### [TO DO]
Among the records below, find each line bearing the word "region" and copy it.

### [DATASET RECORDS]
·····
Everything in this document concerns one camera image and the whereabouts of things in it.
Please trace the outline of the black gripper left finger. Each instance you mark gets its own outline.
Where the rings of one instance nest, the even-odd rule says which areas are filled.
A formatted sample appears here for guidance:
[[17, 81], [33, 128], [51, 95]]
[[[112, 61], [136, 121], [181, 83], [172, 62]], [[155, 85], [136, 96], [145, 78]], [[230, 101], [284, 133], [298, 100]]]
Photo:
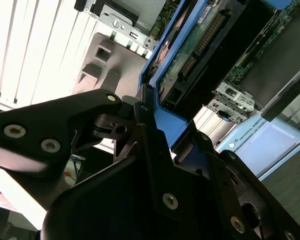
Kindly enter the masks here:
[[106, 89], [0, 112], [0, 169], [52, 180], [71, 154], [104, 138], [115, 140], [116, 164], [138, 140], [142, 118], [163, 132], [148, 99], [129, 104]]

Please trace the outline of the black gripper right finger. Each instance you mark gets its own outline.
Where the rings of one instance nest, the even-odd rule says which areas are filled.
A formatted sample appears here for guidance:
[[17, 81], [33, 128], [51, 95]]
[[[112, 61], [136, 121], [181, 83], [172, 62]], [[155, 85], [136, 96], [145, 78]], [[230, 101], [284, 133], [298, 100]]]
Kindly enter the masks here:
[[240, 240], [300, 240], [300, 225], [232, 151], [217, 153], [204, 133], [194, 134], [205, 153], [221, 212]]

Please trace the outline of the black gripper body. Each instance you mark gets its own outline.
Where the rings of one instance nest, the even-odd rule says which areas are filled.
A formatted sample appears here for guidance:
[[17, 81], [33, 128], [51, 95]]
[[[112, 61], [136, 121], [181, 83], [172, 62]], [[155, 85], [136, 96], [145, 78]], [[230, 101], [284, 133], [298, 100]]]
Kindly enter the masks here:
[[250, 240], [226, 164], [192, 129], [190, 151], [171, 158], [164, 133], [142, 118], [128, 156], [64, 192], [45, 217], [43, 240]]

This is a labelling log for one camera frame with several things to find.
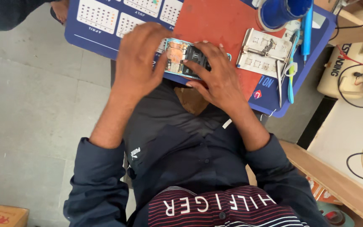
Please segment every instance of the blue screwdriver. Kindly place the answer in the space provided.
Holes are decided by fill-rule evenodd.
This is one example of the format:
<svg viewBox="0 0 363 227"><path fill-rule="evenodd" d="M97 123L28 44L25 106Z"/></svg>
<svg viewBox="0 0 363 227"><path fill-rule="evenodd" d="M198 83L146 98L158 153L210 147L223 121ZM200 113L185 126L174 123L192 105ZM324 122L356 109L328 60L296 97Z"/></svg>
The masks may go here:
<svg viewBox="0 0 363 227"><path fill-rule="evenodd" d="M301 47L301 53L303 55L303 64L306 64L307 56L310 54L310 37L312 36L312 22L313 22L313 3L306 13L306 16L302 18L302 24L300 28L303 30L303 43Z"/></svg>

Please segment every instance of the black pants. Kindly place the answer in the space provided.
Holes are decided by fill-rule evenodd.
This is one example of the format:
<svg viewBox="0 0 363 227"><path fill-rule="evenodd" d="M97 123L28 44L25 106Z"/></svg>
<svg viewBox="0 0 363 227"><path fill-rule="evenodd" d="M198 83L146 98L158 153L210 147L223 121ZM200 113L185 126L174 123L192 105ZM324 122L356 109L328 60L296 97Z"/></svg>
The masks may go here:
<svg viewBox="0 0 363 227"><path fill-rule="evenodd" d="M116 61L111 60L111 85L114 82L115 71ZM261 115L260 112L255 114L257 117ZM167 124L190 134L200 133L205 137L228 120L229 116L212 104L199 116L187 112L174 92L173 81L163 79L157 88L138 103L125 128L123 139L128 162L133 168L137 166L137 163L133 165L134 162L142 161L145 153L138 152L138 158L134 159L132 151L147 150L149 143Z"/></svg>
<svg viewBox="0 0 363 227"><path fill-rule="evenodd" d="M44 3L54 0L0 0L0 31L8 31Z"/></svg>

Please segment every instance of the grey floor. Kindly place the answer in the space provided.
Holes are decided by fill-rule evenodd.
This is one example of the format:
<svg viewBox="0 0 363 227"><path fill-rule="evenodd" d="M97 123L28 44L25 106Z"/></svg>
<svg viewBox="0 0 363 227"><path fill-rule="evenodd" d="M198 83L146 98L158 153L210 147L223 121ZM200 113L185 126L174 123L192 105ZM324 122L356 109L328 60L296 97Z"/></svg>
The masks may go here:
<svg viewBox="0 0 363 227"><path fill-rule="evenodd" d="M0 32L0 204L30 209L28 226L68 226L78 141L109 92L109 59L68 44L48 4Z"/></svg>

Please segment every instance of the logo on mat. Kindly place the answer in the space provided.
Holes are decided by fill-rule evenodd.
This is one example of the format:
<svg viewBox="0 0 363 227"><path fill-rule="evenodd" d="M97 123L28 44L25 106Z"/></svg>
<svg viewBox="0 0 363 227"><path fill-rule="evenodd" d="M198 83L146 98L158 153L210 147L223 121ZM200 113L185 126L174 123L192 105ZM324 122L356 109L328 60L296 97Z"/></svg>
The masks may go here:
<svg viewBox="0 0 363 227"><path fill-rule="evenodd" d="M260 97L261 97L261 91L260 91L260 90L255 91L255 92L253 93L253 95L255 96L255 99L260 98Z"/></svg>
<svg viewBox="0 0 363 227"><path fill-rule="evenodd" d="M132 152L131 152L131 160L134 160L134 158L138 158L137 156L136 156L136 154L138 153L138 152L140 152L141 151L141 149L140 148L137 148L137 149L135 149L135 150L133 150Z"/></svg>

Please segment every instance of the orange heat-resistant mat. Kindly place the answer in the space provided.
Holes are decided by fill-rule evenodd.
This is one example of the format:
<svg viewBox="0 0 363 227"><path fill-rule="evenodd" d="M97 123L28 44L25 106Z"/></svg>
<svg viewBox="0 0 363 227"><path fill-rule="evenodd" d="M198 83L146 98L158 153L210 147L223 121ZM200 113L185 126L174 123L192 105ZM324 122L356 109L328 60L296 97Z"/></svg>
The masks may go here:
<svg viewBox="0 0 363 227"><path fill-rule="evenodd" d="M246 30L260 31L256 23L257 10L240 0L184 0L174 34L175 38L195 42L208 40L232 55L236 64ZM272 33L282 37L285 29ZM247 100L254 92L261 74L236 68L242 90Z"/></svg>

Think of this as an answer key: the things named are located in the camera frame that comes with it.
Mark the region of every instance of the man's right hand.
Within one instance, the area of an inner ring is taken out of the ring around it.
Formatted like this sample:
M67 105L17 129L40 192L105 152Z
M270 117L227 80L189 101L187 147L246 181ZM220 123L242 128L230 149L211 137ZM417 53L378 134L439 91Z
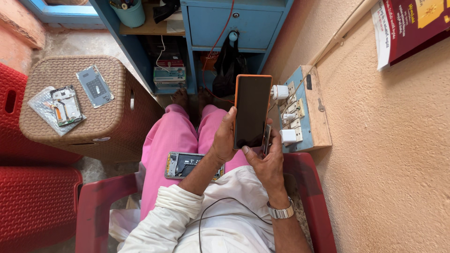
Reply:
M242 151L248 163L253 166L262 186L266 189L271 206L276 209L284 209L288 208L290 203L284 188L281 135L272 129L270 137L272 145L265 158L262 157L262 154L257 155L247 146L243 146Z

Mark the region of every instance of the blue knob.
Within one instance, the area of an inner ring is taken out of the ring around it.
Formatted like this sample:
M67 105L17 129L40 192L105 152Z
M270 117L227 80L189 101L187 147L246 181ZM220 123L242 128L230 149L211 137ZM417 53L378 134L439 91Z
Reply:
M238 34L237 33L235 33L235 32L231 32L229 35L228 35L228 38L229 38L229 44L231 45L231 46L234 46L234 42L238 39Z

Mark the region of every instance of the cardboard box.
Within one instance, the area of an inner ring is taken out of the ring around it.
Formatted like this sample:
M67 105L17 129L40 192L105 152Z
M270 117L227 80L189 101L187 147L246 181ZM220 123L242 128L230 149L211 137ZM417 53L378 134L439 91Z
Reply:
M181 88L187 89L186 81L156 81L155 86L160 90L179 90Z
M186 67L154 67L153 68L153 82L163 81L184 81L186 82Z

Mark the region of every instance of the blue window frame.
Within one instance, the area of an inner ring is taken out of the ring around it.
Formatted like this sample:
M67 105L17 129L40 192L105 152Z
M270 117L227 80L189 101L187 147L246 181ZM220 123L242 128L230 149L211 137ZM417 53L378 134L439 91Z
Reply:
M19 0L43 23L80 24L85 28L106 28L92 6L58 5L48 6L43 0Z

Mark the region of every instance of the silver watch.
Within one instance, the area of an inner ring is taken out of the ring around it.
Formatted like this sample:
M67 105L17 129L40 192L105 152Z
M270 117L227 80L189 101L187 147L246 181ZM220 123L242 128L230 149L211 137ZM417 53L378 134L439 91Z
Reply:
M281 210L274 209L273 207L270 206L269 201L267 201L267 207L269 209L270 216L272 216L275 219L287 219L292 215L294 215L294 203L292 202L292 199L290 197L288 197L288 199L291 205L288 208Z

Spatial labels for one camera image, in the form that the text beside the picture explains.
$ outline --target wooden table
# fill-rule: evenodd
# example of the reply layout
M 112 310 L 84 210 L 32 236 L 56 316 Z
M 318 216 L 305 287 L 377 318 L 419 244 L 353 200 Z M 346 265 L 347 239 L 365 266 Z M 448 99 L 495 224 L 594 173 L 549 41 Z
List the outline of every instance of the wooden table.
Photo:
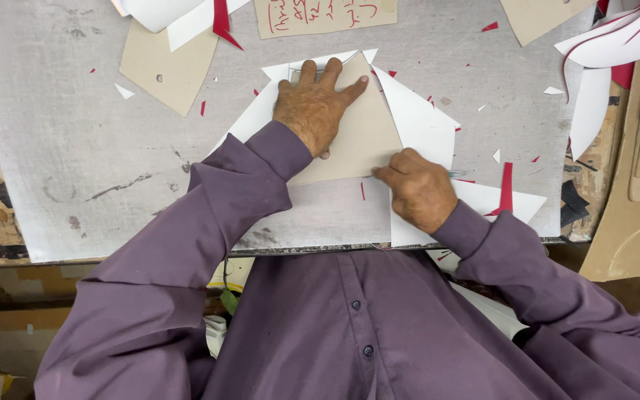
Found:
M 611 83 L 611 98 L 606 119 L 601 128 L 601 132 L 593 145 L 586 150 L 581 157 L 581 161 L 573 161 L 570 153 L 564 159 L 564 181 L 574 179 L 577 191 L 582 197 L 591 203 L 587 207 L 590 215 L 581 221 L 576 221 L 570 226 L 562 229 L 564 239 L 573 242 L 588 242 L 594 237 L 600 214 L 604 209 L 609 193 L 611 175 L 614 168 L 616 151 L 614 147 L 617 140 L 614 140 L 614 133 L 621 129 L 621 121 L 625 107 L 619 101 L 626 98 L 628 91 L 616 83 Z M 556 240 L 546 240 L 547 243 L 554 243 Z M 307 250 L 350 250 L 370 248 L 366 245 L 348 246 L 325 246 L 317 249 L 284 249 L 280 253 L 297 253 Z M 101 259 L 87 259 L 81 262 L 94 262 Z M 25 266 L 31 264 L 26 251 L 26 245 L 21 237 L 21 232 L 16 223 L 16 216 L 11 207 L 9 196 L 6 192 L 4 178 L 0 176 L 0 266 Z

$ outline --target shirt sleeve
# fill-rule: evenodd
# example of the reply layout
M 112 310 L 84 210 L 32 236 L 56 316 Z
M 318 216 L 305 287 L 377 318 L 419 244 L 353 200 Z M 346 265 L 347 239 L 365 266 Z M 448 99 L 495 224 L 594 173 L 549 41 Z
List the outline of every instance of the shirt sleeve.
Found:
M 527 325 L 640 337 L 640 313 L 549 259 L 537 233 L 507 211 L 490 223 L 460 201 L 433 237 L 461 257 L 458 279 L 497 286 Z
M 303 142 L 271 122 L 245 144 L 228 134 L 192 164 L 188 192 L 77 284 L 36 398 L 200 395 L 213 366 L 204 288 L 254 223 L 291 208 L 286 182 L 310 161 Z

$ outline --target shirt cuff
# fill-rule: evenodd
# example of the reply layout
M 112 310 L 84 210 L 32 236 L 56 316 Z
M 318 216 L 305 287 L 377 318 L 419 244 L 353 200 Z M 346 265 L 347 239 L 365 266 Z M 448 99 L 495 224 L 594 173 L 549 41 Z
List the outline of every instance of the shirt cuff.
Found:
M 267 162 L 286 182 L 313 161 L 305 143 L 289 127 L 278 121 L 267 123 L 246 141 L 246 147 Z
M 449 218 L 431 237 L 453 250 L 461 259 L 467 259 L 478 250 L 490 230 L 488 220 L 458 200 Z

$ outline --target gray cloth
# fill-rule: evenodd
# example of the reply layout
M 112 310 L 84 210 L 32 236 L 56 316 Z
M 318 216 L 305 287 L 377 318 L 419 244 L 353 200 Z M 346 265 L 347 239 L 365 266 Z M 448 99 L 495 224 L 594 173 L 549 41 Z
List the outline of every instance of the gray cloth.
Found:
M 229 135 L 189 192 L 77 285 L 40 365 L 46 399 L 640 399 L 640 313 L 548 259 L 535 232 L 459 203 L 433 237 L 497 286 L 522 349 L 426 253 L 256 259 L 219 357 L 204 287 L 254 222 L 291 207 L 311 156 L 284 125 Z

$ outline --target green leaf
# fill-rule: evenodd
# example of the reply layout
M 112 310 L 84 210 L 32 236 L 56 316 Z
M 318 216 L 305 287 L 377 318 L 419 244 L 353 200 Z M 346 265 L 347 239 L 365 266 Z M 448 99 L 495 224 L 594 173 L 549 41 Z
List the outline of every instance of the green leaf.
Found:
M 231 290 L 228 290 L 226 287 L 224 287 L 224 290 L 221 292 L 220 299 L 221 304 L 224 305 L 226 311 L 228 311 L 229 314 L 233 316 L 233 314 L 236 312 L 236 307 L 238 307 L 238 297 L 234 296 Z
·····
### [TASK RESPONSE]
Mark the region of every instance of the man's right hand.
Mark the region of every instance of the blue knob.
Mark the region of every instance of the cardboard box.
Mark the region of every instance of the blue window frame.
Mark the region of every instance of the silver watch.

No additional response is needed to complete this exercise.